» **WHAT YOU NEED TO DO**:
State how many lines in the listing include the word "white", and give no other text.

*** DATA PROVIDED ***

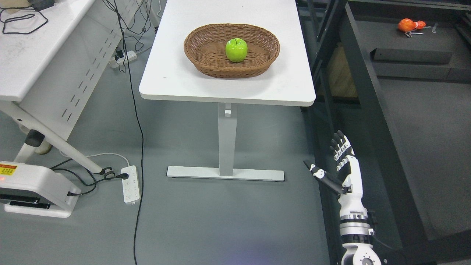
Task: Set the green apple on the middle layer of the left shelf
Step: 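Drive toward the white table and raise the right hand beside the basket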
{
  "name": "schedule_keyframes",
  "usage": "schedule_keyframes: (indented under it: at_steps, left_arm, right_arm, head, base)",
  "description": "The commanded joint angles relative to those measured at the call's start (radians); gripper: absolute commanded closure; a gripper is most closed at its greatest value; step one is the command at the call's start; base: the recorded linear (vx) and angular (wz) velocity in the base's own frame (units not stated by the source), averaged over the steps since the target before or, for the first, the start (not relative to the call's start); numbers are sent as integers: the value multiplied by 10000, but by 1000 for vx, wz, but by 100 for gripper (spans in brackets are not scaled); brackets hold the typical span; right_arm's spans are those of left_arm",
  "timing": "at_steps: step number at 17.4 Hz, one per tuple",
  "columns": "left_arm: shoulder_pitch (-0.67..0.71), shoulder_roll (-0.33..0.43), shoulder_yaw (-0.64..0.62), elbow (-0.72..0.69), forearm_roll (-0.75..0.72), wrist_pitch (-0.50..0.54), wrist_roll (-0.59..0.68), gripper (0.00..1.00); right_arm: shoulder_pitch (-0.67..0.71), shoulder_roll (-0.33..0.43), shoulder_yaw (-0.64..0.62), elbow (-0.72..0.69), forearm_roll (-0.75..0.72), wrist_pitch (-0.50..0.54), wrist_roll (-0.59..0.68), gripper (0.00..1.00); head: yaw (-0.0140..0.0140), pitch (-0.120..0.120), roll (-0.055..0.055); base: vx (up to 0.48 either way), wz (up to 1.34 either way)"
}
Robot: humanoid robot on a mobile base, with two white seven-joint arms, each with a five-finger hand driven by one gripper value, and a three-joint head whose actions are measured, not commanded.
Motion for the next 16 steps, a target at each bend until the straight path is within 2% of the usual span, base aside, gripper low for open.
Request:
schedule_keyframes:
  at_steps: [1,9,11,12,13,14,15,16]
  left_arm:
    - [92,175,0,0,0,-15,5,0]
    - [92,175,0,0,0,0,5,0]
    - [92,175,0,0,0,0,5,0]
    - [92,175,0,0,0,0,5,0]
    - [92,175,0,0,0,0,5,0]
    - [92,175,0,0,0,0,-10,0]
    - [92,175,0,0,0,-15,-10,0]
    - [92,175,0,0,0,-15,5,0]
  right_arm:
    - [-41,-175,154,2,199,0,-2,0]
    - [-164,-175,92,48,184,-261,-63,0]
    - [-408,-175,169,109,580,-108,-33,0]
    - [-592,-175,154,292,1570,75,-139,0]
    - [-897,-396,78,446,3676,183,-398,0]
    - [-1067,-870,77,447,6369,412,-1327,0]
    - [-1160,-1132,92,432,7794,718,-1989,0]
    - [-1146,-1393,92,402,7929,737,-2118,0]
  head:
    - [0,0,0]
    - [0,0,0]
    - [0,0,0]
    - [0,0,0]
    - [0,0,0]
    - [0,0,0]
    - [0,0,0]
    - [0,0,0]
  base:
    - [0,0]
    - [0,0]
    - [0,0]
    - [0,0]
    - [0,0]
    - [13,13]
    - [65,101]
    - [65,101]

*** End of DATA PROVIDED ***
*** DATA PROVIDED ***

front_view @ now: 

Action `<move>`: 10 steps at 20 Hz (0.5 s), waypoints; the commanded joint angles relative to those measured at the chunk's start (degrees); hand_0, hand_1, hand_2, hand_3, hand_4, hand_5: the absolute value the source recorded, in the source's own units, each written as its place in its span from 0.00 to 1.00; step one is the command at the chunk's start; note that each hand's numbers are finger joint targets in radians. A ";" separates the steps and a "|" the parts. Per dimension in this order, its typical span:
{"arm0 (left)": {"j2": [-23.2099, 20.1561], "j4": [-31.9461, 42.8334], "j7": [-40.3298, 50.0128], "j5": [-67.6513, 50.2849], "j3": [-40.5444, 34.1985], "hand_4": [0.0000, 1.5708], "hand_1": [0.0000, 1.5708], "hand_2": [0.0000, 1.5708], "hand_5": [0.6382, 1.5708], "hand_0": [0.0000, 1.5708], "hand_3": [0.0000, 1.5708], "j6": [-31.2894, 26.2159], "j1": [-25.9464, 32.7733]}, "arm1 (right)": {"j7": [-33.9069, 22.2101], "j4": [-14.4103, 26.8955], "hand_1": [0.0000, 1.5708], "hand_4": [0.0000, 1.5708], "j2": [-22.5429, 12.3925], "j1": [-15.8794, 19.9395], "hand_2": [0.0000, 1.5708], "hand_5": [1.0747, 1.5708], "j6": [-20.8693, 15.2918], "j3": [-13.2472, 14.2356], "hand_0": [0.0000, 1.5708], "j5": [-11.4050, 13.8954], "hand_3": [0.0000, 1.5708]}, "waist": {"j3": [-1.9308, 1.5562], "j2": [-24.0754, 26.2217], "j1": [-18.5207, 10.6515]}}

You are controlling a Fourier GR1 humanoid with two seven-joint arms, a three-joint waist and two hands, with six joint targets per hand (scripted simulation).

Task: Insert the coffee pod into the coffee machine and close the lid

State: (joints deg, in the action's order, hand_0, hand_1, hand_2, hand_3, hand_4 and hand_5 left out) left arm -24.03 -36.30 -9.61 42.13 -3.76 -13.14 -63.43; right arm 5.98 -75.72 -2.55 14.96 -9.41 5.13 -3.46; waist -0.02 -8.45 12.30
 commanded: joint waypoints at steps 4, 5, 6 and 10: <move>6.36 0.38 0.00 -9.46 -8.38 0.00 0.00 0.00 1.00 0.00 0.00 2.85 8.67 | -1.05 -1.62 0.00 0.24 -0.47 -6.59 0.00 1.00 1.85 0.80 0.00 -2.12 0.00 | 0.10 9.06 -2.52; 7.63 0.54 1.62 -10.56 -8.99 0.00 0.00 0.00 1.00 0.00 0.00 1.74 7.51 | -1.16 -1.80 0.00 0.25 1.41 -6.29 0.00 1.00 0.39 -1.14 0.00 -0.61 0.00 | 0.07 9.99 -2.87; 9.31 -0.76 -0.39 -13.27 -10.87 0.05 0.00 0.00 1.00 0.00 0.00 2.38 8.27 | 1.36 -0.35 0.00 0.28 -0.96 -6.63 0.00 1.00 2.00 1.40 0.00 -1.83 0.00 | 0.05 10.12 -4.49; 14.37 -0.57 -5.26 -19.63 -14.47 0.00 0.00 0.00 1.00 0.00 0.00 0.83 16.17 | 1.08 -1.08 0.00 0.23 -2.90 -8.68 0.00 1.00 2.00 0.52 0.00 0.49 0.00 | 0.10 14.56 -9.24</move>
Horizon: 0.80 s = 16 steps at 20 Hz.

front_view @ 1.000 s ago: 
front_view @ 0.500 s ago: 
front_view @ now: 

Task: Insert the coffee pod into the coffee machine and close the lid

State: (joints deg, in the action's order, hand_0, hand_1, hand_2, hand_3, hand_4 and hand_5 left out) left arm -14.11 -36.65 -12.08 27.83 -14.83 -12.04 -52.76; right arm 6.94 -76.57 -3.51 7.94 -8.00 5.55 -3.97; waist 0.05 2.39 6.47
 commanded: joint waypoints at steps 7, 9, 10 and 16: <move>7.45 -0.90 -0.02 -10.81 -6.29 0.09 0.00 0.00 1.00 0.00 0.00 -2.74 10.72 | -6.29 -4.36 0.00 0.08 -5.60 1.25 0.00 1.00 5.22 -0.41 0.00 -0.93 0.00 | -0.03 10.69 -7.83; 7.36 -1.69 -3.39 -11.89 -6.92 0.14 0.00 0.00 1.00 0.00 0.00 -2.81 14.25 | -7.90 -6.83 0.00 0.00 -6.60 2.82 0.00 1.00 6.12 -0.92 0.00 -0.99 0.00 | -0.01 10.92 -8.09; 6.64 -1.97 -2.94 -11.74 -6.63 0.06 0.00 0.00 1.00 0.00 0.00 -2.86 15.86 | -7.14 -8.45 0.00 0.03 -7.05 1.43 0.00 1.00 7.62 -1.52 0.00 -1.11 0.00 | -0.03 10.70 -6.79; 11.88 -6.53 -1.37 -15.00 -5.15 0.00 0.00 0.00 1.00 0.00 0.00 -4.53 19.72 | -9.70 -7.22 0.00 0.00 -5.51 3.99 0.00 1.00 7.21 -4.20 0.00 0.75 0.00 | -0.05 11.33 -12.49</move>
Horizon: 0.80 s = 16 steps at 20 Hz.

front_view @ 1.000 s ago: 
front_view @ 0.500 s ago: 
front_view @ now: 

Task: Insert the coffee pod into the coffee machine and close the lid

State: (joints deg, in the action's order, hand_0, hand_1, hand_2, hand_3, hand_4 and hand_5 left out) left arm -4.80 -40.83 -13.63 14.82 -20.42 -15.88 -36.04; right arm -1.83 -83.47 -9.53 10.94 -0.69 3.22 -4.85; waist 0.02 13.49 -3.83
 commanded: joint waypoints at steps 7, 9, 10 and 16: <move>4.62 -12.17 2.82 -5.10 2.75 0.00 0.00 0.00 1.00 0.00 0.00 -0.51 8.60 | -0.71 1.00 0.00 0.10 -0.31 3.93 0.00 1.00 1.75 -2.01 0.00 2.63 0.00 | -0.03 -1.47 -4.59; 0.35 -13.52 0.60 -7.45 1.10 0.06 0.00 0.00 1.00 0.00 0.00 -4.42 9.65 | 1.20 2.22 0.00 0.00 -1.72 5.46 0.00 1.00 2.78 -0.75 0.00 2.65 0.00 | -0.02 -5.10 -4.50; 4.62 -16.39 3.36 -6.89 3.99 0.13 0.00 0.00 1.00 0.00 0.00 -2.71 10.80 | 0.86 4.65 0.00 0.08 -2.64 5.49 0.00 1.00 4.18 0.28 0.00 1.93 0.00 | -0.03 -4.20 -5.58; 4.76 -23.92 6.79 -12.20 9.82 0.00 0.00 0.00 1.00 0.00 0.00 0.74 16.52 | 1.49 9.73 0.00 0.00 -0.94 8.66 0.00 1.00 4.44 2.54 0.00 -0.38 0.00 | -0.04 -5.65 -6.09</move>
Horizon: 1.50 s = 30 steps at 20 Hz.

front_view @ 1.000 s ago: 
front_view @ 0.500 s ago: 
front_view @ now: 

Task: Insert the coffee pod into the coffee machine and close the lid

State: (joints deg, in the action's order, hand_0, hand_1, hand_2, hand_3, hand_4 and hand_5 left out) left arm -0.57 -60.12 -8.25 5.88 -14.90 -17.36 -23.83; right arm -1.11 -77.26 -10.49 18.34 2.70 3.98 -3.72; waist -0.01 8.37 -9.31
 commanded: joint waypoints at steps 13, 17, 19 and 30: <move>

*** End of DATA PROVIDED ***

» **RESPONSE TO THIS TASK**:
2